## PROBLEM STATEMENT
Output every record below precisely as it is written.

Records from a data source
>>>

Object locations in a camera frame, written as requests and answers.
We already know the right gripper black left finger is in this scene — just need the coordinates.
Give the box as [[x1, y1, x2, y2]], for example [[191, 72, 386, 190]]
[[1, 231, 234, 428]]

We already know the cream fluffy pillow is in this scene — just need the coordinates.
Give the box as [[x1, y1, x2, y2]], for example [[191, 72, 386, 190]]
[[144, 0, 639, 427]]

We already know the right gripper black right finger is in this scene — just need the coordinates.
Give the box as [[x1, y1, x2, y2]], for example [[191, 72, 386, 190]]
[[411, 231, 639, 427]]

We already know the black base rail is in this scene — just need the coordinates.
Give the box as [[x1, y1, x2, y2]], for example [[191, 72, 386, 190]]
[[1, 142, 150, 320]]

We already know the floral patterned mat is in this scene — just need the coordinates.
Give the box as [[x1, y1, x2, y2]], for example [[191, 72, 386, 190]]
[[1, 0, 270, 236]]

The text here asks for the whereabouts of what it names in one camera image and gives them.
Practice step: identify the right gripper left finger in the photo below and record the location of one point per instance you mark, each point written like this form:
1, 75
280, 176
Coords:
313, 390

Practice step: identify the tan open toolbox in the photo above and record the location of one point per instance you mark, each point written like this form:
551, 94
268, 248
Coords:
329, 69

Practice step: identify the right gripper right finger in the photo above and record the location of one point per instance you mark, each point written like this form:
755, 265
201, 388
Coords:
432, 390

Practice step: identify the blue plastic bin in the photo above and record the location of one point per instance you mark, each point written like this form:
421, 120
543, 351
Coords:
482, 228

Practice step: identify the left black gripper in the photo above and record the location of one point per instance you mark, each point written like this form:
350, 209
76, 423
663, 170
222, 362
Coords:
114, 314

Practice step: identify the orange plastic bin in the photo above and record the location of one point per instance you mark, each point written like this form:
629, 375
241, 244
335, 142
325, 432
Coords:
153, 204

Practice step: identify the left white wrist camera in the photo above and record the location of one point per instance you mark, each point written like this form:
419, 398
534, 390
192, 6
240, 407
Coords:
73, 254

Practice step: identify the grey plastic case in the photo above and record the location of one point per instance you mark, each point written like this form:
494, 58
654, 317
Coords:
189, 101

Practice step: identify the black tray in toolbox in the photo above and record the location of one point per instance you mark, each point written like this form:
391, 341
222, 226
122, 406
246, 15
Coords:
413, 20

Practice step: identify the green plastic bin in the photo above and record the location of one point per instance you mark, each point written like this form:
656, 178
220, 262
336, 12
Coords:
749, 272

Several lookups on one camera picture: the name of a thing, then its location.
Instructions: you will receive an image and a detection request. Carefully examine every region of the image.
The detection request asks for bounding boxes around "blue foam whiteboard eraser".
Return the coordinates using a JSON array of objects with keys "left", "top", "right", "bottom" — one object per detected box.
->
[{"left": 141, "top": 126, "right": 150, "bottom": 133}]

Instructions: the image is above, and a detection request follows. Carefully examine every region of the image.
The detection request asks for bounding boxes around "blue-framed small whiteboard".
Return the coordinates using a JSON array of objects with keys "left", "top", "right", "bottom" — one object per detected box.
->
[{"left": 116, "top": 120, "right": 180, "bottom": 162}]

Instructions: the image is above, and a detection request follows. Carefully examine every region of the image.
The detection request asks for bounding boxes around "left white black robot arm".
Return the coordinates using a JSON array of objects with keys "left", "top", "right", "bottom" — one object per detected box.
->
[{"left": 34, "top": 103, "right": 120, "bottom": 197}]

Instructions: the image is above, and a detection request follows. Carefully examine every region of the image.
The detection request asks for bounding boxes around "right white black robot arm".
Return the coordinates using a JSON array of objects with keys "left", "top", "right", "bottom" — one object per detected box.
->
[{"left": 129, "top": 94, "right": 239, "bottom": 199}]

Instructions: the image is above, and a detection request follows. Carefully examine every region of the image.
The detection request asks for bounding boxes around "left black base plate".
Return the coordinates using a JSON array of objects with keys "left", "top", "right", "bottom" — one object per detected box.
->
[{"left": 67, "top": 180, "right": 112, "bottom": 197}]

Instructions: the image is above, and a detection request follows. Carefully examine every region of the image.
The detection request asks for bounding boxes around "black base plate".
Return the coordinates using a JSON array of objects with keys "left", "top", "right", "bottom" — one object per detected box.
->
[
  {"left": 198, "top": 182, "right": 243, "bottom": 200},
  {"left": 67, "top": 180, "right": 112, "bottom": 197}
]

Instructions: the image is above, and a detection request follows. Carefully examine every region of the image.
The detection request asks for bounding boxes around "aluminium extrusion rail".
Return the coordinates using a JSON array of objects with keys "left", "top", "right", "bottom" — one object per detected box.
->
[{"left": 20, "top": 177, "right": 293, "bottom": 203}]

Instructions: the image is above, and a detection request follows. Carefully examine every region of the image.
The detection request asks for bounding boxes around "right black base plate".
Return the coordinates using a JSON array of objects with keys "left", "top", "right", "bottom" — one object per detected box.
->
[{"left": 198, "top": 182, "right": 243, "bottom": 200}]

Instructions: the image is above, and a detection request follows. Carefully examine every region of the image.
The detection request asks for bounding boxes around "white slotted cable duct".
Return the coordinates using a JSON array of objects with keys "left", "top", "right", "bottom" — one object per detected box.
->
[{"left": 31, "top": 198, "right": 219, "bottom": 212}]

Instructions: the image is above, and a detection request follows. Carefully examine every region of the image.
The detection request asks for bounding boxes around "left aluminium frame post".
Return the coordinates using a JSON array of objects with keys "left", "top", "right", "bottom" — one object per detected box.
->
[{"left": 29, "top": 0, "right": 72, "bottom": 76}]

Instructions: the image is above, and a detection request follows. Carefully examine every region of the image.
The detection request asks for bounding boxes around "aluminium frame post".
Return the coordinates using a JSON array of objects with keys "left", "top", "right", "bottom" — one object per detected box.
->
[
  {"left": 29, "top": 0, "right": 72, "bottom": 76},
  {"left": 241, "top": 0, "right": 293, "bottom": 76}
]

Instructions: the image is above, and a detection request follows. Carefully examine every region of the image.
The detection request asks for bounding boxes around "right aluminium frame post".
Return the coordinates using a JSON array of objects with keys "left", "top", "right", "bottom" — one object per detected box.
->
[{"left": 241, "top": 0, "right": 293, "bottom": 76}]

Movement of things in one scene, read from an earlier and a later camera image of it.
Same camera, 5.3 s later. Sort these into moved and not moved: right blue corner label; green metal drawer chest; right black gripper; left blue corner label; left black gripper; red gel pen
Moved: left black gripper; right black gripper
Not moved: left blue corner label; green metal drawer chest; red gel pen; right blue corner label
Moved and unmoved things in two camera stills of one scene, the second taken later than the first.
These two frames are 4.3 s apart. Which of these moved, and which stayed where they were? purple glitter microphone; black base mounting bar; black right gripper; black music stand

<<<

## TASK RESPONSE
Object locations in a camera frame, written as requests and answers.
We already know the right gripper black left finger is in this scene — just need the coordinates.
Give the box as [[x1, y1, x2, y2]], for example [[191, 72, 386, 190]]
[[1, 231, 234, 428]]

We already know the cream fluffy pillow is in this scene — just need the coordinates.
Give the box as [[x1, y1, x2, y2]], for example [[191, 72, 386, 190]]
[[144, 0, 639, 427]]

We already know the right gripper black right finger is in this scene — just need the coordinates.
Give the box as [[x1, y1, x2, y2]], for example [[191, 72, 386, 190]]
[[411, 231, 639, 427]]

We already know the black base rail is in this scene — just need the coordinates.
Give the box as [[x1, y1, x2, y2]], for example [[191, 72, 386, 190]]
[[1, 142, 150, 320]]

We already know the floral patterned mat is in this scene — just need the coordinates.
Give the box as [[x1, y1, x2, y2]], for example [[191, 72, 386, 190]]
[[1, 0, 270, 236]]

The text here asks for the whereabouts of what it names in one camera image and gives them.
Practice step: identify the right gripper left finger in the photo below and record the location of one point per instance you mark, each point written like this form:
1, 75
280, 176
Coords:
313, 390

Practice step: identify the tan open toolbox in the photo above and record the location of one point per instance you mark, each point written like this form:
551, 94
268, 248
Coords:
329, 69

Practice step: identify the right gripper right finger in the photo above and record the location of one point per instance you mark, each point written like this form:
755, 265
201, 388
Coords:
432, 390

Practice step: identify the blue plastic bin in the photo above and record the location of one point per instance you mark, each point written like this form:
421, 120
543, 351
Coords:
482, 228

Practice step: identify the left black gripper in the photo above and record the location of one point per instance you mark, each point written like this form:
350, 209
76, 423
663, 170
222, 362
Coords:
114, 314

Practice step: identify the orange plastic bin in the photo above and record the location of one point per instance you mark, each point written like this form:
629, 375
241, 244
335, 142
325, 432
Coords:
153, 204

Practice step: identify the left white wrist camera in the photo above and record the location of one point per instance you mark, each point written like this form:
419, 398
534, 390
192, 6
240, 407
Coords:
73, 254

Practice step: identify the grey plastic case in the photo above and record the location of one point per instance you mark, each point written like this form:
494, 58
654, 317
Coords:
189, 101

Practice step: identify the black tray in toolbox in the photo above and record the location of one point per instance you mark, each point written like this form:
391, 341
222, 226
122, 406
246, 15
Coords:
413, 20

Practice step: identify the green plastic bin in the photo above and record the location of one point per instance you mark, each point written like this form:
656, 178
220, 262
336, 12
Coords:
749, 272

Several lookups on one camera picture: the name of a thing, then its location.
Instructions: you will receive an image and a detection request. Carefully examine every region of the image.
The detection request asks for bounding boxes around "blue foam whiteboard eraser".
Return the coordinates using a JSON array of objects with keys "left", "top", "right", "bottom" — one object per detected box.
->
[{"left": 141, "top": 126, "right": 150, "bottom": 133}]

Instructions: the image is above, and a detection request follows. Carefully examine every region of the image.
The detection request asks for bounding boxes around "blue-framed small whiteboard".
Return the coordinates using a JSON array of objects with keys "left", "top", "right", "bottom" — one object per detected box.
->
[{"left": 116, "top": 120, "right": 180, "bottom": 162}]

Instructions: the image is above, and a detection request follows. Carefully examine every region of the image.
The detection request asks for bounding boxes around "left white black robot arm".
Return the coordinates using a JSON array of objects with keys "left", "top", "right", "bottom" — one object per detected box.
->
[{"left": 34, "top": 103, "right": 120, "bottom": 197}]

Instructions: the image is above, and a detection request follows. Carefully examine every region of the image.
The detection request asks for bounding boxes around "right white black robot arm".
Return the coordinates using a JSON array of objects with keys "left", "top", "right", "bottom" — one object per detected box.
->
[{"left": 129, "top": 94, "right": 239, "bottom": 199}]

Instructions: the image is above, and a detection request follows. Carefully examine every region of the image.
The detection request asks for bounding boxes around "left black base plate".
Return the coordinates using a JSON array of objects with keys "left", "top", "right", "bottom" — one object per detected box.
->
[{"left": 67, "top": 180, "right": 112, "bottom": 197}]

Instructions: the image is above, and a detection request follows. Carefully examine every region of the image.
The detection request asks for bounding boxes around "black base plate".
Return the coordinates using a JSON array of objects with keys "left", "top", "right", "bottom" — one object per detected box.
->
[
  {"left": 198, "top": 182, "right": 243, "bottom": 200},
  {"left": 67, "top": 180, "right": 112, "bottom": 197}
]

Instructions: the image is above, and a detection request follows. Carefully examine every region of the image.
The detection request asks for bounding boxes around "aluminium extrusion rail".
Return the coordinates using a JSON array of objects with keys "left", "top", "right", "bottom" — one object per detected box.
->
[{"left": 20, "top": 177, "right": 293, "bottom": 203}]

Instructions: the image is above, and a detection request follows. Carefully examine every region of the image.
The detection request asks for bounding boxes around "right black base plate".
Return the coordinates using a JSON array of objects with keys "left", "top", "right", "bottom" — one object per detected box.
->
[{"left": 198, "top": 182, "right": 243, "bottom": 200}]

Instructions: the image is above, and a detection request follows. Carefully examine every region of the image.
The detection request asks for bounding boxes around "white slotted cable duct".
Return the coordinates using a JSON array of objects with keys "left", "top", "right", "bottom" — one object per detected box.
->
[{"left": 31, "top": 198, "right": 219, "bottom": 212}]

Instructions: the image is above, and a detection request follows. Carefully examine every region of the image.
The detection request asks for bounding boxes around "left aluminium frame post".
Return the coordinates using a JSON array of objects with keys "left", "top", "right", "bottom" — one object per detected box.
->
[{"left": 29, "top": 0, "right": 72, "bottom": 76}]

Instructions: the image is above, and a detection request follows. Carefully examine every region of the image.
The detection request asks for bounding boxes around "aluminium frame post".
Return the coordinates using a JSON array of objects with keys "left", "top", "right", "bottom" — one object per detected box.
->
[
  {"left": 29, "top": 0, "right": 72, "bottom": 76},
  {"left": 241, "top": 0, "right": 293, "bottom": 76}
]

Instructions: the image is above, and a detection request follows. Carefully examine every region of the image.
The detection request asks for bounding boxes around "right aluminium frame post".
Return the coordinates using a JSON array of objects with keys "left", "top", "right", "bottom" — one object per detected box.
->
[{"left": 241, "top": 0, "right": 293, "bottom": 76}]

Movement of things in one scene, read from an earlier and a later camera image of it.
Same camera, 5.3 s later. Sort these into moved and not moved: right blue corner label; green metal drawer chest; right black gripper; left blue corner label; left black gripper; red gel pen
Moved: left black gripper; right black gripper
Not moved: left blue corner label; green metal drawer chest; red gel pen; right blue corner label
Moved and unmoved things in two camera stills of one scene, the second taken later than the first.
These two frames are 4.3 s apart. Which of these moved, and which stayed where they were? purple glitter microphone; black base mounting bar; black right gripper; black music stand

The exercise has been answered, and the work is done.